Instructions to follow: The records below are to be transcribed word for word.

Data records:
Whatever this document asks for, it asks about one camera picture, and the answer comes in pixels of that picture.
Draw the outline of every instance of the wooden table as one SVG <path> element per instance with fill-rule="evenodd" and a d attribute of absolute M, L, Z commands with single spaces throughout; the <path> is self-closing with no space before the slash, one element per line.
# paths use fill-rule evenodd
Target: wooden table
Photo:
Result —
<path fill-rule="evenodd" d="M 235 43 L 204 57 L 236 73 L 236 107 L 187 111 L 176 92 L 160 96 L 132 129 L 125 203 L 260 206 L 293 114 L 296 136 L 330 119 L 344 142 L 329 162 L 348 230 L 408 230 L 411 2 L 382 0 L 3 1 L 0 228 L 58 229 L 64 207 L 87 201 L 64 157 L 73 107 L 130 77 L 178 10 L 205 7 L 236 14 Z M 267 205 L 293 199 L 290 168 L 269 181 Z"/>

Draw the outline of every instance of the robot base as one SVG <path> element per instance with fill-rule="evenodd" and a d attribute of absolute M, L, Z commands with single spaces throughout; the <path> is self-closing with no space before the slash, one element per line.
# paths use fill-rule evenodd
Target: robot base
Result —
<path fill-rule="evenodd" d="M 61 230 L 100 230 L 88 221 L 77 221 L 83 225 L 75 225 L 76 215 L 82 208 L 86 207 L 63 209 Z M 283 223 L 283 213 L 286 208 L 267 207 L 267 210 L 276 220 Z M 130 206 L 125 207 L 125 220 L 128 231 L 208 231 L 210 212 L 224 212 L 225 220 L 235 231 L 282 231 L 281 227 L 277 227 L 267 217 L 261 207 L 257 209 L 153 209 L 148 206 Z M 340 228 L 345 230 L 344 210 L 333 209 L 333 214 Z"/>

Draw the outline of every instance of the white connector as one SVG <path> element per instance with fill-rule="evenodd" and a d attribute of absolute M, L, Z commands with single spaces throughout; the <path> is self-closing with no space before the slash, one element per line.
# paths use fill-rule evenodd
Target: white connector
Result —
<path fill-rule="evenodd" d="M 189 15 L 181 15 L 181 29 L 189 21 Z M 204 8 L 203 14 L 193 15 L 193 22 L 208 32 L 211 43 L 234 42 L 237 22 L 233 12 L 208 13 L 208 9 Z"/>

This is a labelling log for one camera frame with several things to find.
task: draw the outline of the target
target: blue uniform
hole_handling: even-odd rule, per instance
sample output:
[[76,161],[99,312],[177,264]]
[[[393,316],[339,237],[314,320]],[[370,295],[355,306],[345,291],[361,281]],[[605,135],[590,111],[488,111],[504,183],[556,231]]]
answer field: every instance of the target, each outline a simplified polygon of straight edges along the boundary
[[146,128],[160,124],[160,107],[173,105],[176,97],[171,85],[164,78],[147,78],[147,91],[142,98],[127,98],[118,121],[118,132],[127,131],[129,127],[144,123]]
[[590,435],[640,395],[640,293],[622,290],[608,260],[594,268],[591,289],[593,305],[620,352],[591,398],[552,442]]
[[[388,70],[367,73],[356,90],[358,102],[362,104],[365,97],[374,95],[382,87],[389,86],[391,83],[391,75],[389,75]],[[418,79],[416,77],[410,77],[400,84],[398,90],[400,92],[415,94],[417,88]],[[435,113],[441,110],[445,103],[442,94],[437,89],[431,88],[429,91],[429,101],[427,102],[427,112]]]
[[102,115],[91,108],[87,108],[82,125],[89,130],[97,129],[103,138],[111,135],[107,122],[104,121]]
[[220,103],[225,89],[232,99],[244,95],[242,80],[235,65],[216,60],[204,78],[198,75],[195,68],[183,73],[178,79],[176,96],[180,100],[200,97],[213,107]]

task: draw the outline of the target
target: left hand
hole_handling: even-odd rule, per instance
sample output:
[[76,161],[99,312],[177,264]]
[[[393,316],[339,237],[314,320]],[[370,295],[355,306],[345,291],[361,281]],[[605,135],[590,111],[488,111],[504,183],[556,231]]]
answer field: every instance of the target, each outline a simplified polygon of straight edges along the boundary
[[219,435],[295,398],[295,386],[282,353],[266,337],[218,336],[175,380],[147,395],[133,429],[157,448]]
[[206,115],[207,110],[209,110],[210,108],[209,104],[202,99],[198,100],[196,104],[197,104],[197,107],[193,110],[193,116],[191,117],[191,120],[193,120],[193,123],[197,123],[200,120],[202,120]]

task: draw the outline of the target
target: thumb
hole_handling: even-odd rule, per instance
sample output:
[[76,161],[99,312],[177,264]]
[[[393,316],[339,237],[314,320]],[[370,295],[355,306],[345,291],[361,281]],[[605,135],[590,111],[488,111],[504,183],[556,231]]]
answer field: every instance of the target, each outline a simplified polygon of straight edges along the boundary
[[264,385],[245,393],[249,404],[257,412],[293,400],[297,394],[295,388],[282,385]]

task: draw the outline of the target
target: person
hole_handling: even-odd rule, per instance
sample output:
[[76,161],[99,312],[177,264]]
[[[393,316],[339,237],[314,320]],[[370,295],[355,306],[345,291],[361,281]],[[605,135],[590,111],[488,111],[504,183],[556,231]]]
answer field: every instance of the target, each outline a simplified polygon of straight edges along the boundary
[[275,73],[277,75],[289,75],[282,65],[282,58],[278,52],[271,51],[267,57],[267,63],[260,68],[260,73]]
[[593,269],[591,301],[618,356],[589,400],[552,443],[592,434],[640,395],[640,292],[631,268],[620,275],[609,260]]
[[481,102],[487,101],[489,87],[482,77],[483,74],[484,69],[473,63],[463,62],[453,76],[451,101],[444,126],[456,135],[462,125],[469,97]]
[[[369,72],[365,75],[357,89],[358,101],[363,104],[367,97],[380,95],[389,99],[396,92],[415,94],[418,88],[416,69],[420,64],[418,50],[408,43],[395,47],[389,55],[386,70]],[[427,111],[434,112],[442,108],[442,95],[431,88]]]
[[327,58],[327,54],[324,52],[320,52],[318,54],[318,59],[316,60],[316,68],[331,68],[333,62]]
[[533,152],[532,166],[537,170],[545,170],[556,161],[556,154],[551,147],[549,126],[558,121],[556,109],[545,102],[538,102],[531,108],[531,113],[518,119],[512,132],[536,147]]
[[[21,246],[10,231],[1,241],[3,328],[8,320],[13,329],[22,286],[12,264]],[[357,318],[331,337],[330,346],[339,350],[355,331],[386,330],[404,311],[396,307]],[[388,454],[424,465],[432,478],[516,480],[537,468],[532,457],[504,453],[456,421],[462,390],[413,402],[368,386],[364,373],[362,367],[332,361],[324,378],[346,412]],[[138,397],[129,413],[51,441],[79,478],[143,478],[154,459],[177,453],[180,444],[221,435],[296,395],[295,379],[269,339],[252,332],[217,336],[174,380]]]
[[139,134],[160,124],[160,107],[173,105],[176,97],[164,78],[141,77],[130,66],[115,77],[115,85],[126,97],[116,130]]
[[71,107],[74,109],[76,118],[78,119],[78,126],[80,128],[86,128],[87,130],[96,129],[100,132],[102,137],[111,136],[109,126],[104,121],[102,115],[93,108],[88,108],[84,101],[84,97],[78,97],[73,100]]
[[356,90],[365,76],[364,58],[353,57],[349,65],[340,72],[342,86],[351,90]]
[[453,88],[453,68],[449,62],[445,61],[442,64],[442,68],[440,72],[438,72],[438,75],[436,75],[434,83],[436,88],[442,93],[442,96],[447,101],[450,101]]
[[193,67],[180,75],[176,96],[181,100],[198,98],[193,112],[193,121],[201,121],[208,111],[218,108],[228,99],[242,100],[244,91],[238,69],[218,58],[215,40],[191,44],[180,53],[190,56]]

Reply:
Whatever this document asks for, it asks about one camera picture, and the answer comes in pixels of that picture.
Draw the outline of every instance of the wooden table as one SVG <path> element per instance with fill-rule="evenodd" and a d attribute of absolute M, L, Z commands with single spaces throughout; the <path> is self-closing with no space before the slash, one element per line.
# paths use fill-rule evenodd
Target: wooden table
Photo:
Result —
<path fill-rule="evenodd" d="M 235 43 L 204 57 L 236 73 L 236 107 L 187 111 L 176 92 L 160 96 L 132 129 L 125 203 L 260 206 L 293 114 L 296 136 L 330 119 L 344 142 L 329 162 L 348 230 L 408 230 L 411 2 L 382 0 L 3 1 L 0 228 L 58 229 L 64 207 L 87 201 L 64 157 L 73 107 L 130 77 L 178 10 L 205 7 L 236 14 Z M 267 205 L 293 199 L 290 168 L 269 181 Z"/>

Draw the outline of every instance of the robot base as one SVG <path> element per instance with fill-rule="evenodd" and a d attribute of absolute M, L, Z commands with single spaces throughout; the <path> is self-closing with no space before the slash, one element per line.
# paths use fill-rule evenodd
Target: robot base
Result —
<path fill-rule="evenodd" d="M 61 230 L 100 230 L 88 221 L 77 221 L 83 225 L 75 225 L 76 215 L 82 208 L 86 207 L 63 209 Z M 283 223 L 283 213 L 286 208 L 267 207 L 267 210 L 276 220 Z M 130 206 L 125 207 L 125 220 L 128 231 L 208 231 L 210 212 L 224 212 L 225 220 L 235 231 L 282 231 L 281 227 L 277 227 L 267 217 L 261 207 L 257 209 L 153 209 L 148 206 Z M 340 228 L 345 230 L 344 210 L 333 209 L 333 214 Z"/>

Draw the outline of every instance of the white connector as one SVG <path> element per instance with fill-rule="evenodd" and a d attribute of absolute M, L, Z commands with single spaces throughout; the <path> is self-closing with no space before the slash, one element per line.
# paths use fill-rule evenodd
Target: white connector
Result —
<path fill-rule="evenodd" d="M 189 15 L 181 15 L 181 29 L 189 21 Z M 204 8 L 203 14 L 193 15 L 193 22 L 208 32 L 211 43 L 234 42 L 237 22 L 233 12 L 208 13 L 208 9 Z"/>

This is a labelling log for one camera frame with several things to find.
task: draw the outline of the target
target: blue uniform
hole_handling: even-odd rule, per instance
sample output:
[[76,161],[99,312],[177,264]]
[[[393,316],[339,237],[314,320]],[[370,295],[355,306],[345,291],[361,281]],[[605,135],[590,111],[488,111],[504,183],[556,231]]]
answer field: every instance of the target, each outline a simplified polygon of straight edges along the boundary
[[146,128],[160,124],[160,107],[173,105],[176,97],[171,85],[164,78],[147,78],[147,91],[142,98],[127,98],[118,121],[118,132],[127,131],[129,127],[144,123]]
[[590,435],[640,395],[640,293],[622,290],[608,260],[594,268],[591,289],[593,305],[620,352],[591,398],[552,442]]
[[[388,70],[367,73],[356,90],[358,102],[362,104],[365,97],[374,95],[382,87],[389,86],[391,83],[391,75],[389,75]],[[418,79],[416,77],[410,77],[400,84],[398,90],[400,92],[415,94],[417,88]],[[435,113],[441,110],[445,103],[442,94],[437,89],[431,88],[429,91],[429,101],[427,102],[427,112]]]
[[102,115],[91,108],[87,108],[82,125],[89,130],[97,129],[103,138],[111,135],[107,122],[104,121]]
[[220,103],[225,89],[232,99],[244,95],[242,80],[235,65],[216,60],[204,78],[198,75],[195,68],[183,73],[178,79],[176,96],[180,100],[200,97],[213,107]]

task: draw the outline of the target
target: left hand
hole_handling: even-odd rule, per instance
sample output:
[[76,161],[99,312],[177,264]]
[[[393,316],[339,237],[314,320]],[[370,295],[355,306],[345,291],[361,281]],[[605,135],[590,111],[488,111],[504,183],[556,231]]]
answer field: every instance of the target, each outline a simplified polygon of straight edges along the boundary
[[219,435],[295,398],[295,386],[282,353],[266,337],[218,336],[175,380],[147,395],[133,429],[157,448]]
[[206,115],[207,110],[209,110],[210,108],[209,104],[202,99],[198,100],[196,104],[197,104],[197,107],[193,110],[193,116],[191,117],[191,120],[193,120],[193,123],[197,123],[200,120],[202,120]]

task: draw the outline of the target
target: thumb
hole_handling: even-odd rule, per instance
sample output:
[[76,161],[99,312],[177,264]]
[[[393,316],[339,237],[314,320]],[[370,295],[355,306],[345,291],[361,281]],[[605,135],[590,111],[488,111],[504,183],[556,231]]]
answer field: every instance of the target, each outline a simplified polygon of straight edges along the boundary
[[264,385],[245,393],[249,404],[257,412],[293,400],[297,394],[295,388],[282,385]]

task: draw the outline of the target
target: person
hole_handling: even-odd rule, per instance
sample output:
[[76,161],[99,312],[177,264]]
[[[393,316],[339,237],[314,320]],[[370,295],[355,306],[345,291],[361,281]],[[605,135],[590,111],[488,111],[504,183],[556,231]]]
answer field: every instance of the target, each outline a simplified polygon of straight edges along the boundary
[[275,73],[277,75],[289,75],[282,65],[282,58],[278,52],[271,51],[267,57],[267,63],[260,68],[260,73]]
[[593,269],[591,301],[618,356],[589,400],[552,443],[592,434],[640,395],[640,292],[631,268],[620,275],[609,260]]
[[481,102],[487,101],[489,87],[482,77],[483,74],[484,69],[473,63],[463,62],[453,76],[451,101],[444,126],[456,135],[462,125],[469,97]]
[[[369,72],[365,75],[357,89],[358,101],[363,104],[367,97],[380,95],[389,99],[396,92],[415,94],[418,88],[416,69],[420,64],[418,50],[408,43],[395,47],[389,55],[386,70]],[[427,111],[434,112],[442,108],[442,95],[431,88]]]
[[327,58],[327,54],[324,52],[320,52],[318,54],[318,59],[316,60],[316,68],[331,68],[333,62]]
[[533,152],[532,166],[537,170],[545,170],[556,161],[556,154],[551,147],[549,126],[558,121],[556,109],[545,102],[538,102],[531,108],[531,113],[518,119],[512,132],[536,147]]
[[[21,246],[10,231],[1,241],[3,328],[8,320],[13,329],[22,286],[12,264]],[[357,318],[331,337],[330,346],[339,350],[355,331],[386,330],[404,311],[396,307]],[[388,454],[424,465],[432,478],[516,480],[537,468],[532,457],[504,453],[456,421],[462,390],[413,402],[368,386],[364,373],[362,367],[332,361],[324,378],[346,412]],[[138,397],[129,413],[51,441],[79,478],[143,478],[154,459],[177,453],[180,444],[221,435],[296,395],[295,379],[269,339],[252,332],[217,336],[174,380]]]
[[139,134],[160,124],[160,107],[173,105],[176,97],[164,78],[141,77],[130,66],[115,77],[115,85],[126,97],[116,130]]
[[71,107],[74,109],[76,118],[78,119],[78,126],[80,128],[86,128],[87,130],[96,129],[100,132],[102,137],[111,136],[109,126],[104,121],[102,115],[93,108],[88,108],[84,101],[84,97],[78,97],[73,100]]
[[356,90],[365,76],[364,58],[353,57],[349,65],[340,72],[342,86],[351,90]]
[[453,88],[453,68],[449,62],[445,61],[442,64],[442,68],[440,72],[438,72],[438,75],[436,75],[434,83],[436,88],[442,93],[442,96],[447,101],[450,101]]
[[193,67],[180,75],[176,96],[181,100],[198,98],[193,112],[193,121],[201,121],[208,111],[218,108],[228,99],[242,100],[244,91],[238,69],[218,58],[215,40],[191,44],[180,53],[190,56]]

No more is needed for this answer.